(Record extracts Opens)

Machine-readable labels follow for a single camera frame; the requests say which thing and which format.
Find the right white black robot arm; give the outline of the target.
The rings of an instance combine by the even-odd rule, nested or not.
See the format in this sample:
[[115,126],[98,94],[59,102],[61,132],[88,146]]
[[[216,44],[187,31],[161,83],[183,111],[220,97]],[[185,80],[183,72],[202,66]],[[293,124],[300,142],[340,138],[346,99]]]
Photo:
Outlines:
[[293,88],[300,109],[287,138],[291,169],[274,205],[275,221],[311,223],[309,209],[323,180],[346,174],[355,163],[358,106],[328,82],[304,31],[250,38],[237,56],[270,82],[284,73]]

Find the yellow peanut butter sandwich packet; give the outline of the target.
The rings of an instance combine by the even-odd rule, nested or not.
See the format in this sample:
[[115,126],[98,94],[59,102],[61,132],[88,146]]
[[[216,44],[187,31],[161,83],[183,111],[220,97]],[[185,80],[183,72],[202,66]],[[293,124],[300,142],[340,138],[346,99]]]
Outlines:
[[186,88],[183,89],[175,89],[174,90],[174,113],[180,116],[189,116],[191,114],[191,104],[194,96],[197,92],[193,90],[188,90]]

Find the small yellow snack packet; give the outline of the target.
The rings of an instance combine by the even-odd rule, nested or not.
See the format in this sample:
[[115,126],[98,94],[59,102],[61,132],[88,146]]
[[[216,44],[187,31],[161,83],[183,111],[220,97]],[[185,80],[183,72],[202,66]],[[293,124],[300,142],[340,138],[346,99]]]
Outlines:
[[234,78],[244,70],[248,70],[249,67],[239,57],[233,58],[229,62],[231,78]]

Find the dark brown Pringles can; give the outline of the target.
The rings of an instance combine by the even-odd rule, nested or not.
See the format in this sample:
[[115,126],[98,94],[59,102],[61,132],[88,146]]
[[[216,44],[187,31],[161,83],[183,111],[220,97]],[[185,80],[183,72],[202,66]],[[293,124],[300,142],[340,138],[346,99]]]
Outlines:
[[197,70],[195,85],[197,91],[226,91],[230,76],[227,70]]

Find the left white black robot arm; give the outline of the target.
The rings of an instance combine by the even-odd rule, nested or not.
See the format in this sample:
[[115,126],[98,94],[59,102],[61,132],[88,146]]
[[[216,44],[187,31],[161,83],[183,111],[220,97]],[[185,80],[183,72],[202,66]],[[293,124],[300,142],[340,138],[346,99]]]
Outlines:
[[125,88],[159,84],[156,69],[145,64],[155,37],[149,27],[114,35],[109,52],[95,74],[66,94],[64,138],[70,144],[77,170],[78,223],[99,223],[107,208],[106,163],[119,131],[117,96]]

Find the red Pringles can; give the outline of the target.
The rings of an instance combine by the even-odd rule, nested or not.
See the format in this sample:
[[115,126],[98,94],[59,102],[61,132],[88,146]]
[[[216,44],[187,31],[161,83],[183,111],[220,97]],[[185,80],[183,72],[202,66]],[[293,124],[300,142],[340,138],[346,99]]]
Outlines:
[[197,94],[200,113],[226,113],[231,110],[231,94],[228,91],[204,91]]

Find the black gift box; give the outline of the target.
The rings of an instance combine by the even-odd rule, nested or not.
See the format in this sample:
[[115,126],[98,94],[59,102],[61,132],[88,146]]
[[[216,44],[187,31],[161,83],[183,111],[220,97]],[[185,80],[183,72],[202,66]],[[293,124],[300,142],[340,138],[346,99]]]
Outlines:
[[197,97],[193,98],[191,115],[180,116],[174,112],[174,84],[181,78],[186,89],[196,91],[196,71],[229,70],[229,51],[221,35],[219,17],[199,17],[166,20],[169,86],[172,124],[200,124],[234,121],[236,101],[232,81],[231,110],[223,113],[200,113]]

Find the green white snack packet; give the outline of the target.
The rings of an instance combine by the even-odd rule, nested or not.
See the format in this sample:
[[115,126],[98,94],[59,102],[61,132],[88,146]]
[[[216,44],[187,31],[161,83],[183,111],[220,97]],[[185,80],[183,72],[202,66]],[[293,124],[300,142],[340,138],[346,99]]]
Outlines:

(Record extracts Closes)

Required work:
Transcribe the entire listing above precisely.

Result of this exercise:
Machine-readable labels follow for a single camera frame; the requests say which thing and which format.
Find the right white black robot arm; give the outline of the target.
The rings of an instance combine by the even-odd rule, nested or not.
See the format in this sample:
[[115,126],[98,94],[59,102],[61,132],[88,146]]
[[[216,44],[187,31],[161,83],[183,111],[220,97]],[[185,80],[183,72],[202,66]],[[293,124],[300,142],[340,138],[346,99]]]
Photo:
Outlines:
[[293,88],[300,109],[287,138],[291,169],[274,205],[275,221],[311,223],[309,209],[323,180],[346,174],[355,163],[358,106],[328,82],[304,31],[250,38],[237,56],[270,82],[284,73]]

Find the yellow peanut butter sandwich packet; give the outline of the target.
The rings of an instance combine by the even-odd rule, nested or not.
See the format in this sample:
[[115,126],[98,94],[59,102],[61,132],[88,146]]
[[[216,44],[187,31],[161,83],[183,111],[220,97]],[[185,80],[183,72],[202,66]],[[293,124],[300,142],[340,138],[346,99]]]
Outlines:
[[186,88],[183,89],[175,89],[174,90],[174,113],[180,116],[189,116],[191,114],[191,104],[194,96],[197,92],[193,90],[188,90]]

Find the small yellow snack packet; give the outline of the target.
The rings of an instance combine by the even-odd rule, nested or not.
See the format in this sample:
[[115,126],[98,94],[59,102],[61,132],[88,146]]
[[[216,44],[187,31],[161,83],[183,111],[220,97]],[[185,80],[183,72],[202,66]],[[293,124],[300,142],[340,138],[346,99]]]
Outlines:
[[234,78],[244,70],[248,70],[249,67],[239,57],[233,58],[229,62],[231,78]]

Find the dark brown Pringles can; give the outline of the target.
The rings of an instance combine by the even-odd rule, nested or not.
See the format in this sample:
[[115,126],[98,94],[59,102],[61,132],[88,146]]
[[[216,44],[187,31],[161,83],[183,111],[220,97]],[[185,80],[183,72],[202,66]],[[293,124],[300,142],[340,138],[346,99]]]
Outlines:
[[197,70],[195,85],[197,91],[226,91],[230,76],[227,70]]

Find the left white black robot arm; give the outline of the target.
The rings of an instance combine by the even-odd rule, nested or not.
See the format in this sample:
[[115,126],[98,94],[59,102],[61,132],[88,146]]
[[[216,44],[187,31],[161,83],[183,111],[220,97]],[[185,80],[183,72],[202,66]],[[293,124],[300,142],[340,138],[346,99]]]
Outlines:
[[125,88],[159,84],[156,69],[145,64],[155,37],[149,27],[114,35],[109,52],[95,74],[66,94],[64,138],[70,144],[77,170],[78,223],[99,223],[107,208],[106,163],[119,131],[117,96]]

Find the red Pringles can; give the outline of the target.
The rings of an instance combine by the even-odd rule, nested or not.
See the format in this sample:
[[115,126],[98,94],[59,102],[61,132],[88,146]]
[[[216,44],[187,31],[161,83],[183,111],[220,97]],[[185,80],[183,72],[202,66]],[[293,124],[300,142],[340,138],[346,99]]]
Outlines:
[[197,94],[200,113],[226,113],[231,110],[231,94],[228,91],[204,91]]

Find the black gift box; give the outline of the target.
The rings of an instance combine by the even-odd rule, nested or not.
See the format in this sample:
[[115,126],[98,94],[59,102],[61,132],[88,146]]
[[[216,44],[187,31],[161,83],[183,111],[220,97]],[[185,80],[183,72],[202,66]],[[293,124],[300,142],[340,138],[346,99]]]
Outlines:
[[197,97],[193,98],[191,115],[180,116],[174,112],[174,84],[181,78],[186,89],[196,91],[196,71],[229,70],[229,51],[221,35],[219,17],[199,17],[166,20],[169,86],[172,124],[200,124],[234,121],[236,101],[232,81],[231,110],[223,113],[200,113]]

Find the green white snack packet; give the outline of the target.
The rings of an instance combine by the even-odd rule, nested or not.
See the format in this sample:
[[115,126],[98,94],[59,102],[61,132],[88,146]]
[[[216,44],[187,31],[161,83],[183,111],[220,97]],[[185,80],[183,72],[202,66]],[[293,124],[300,142],[340,138],[346,99]]]
Outlines:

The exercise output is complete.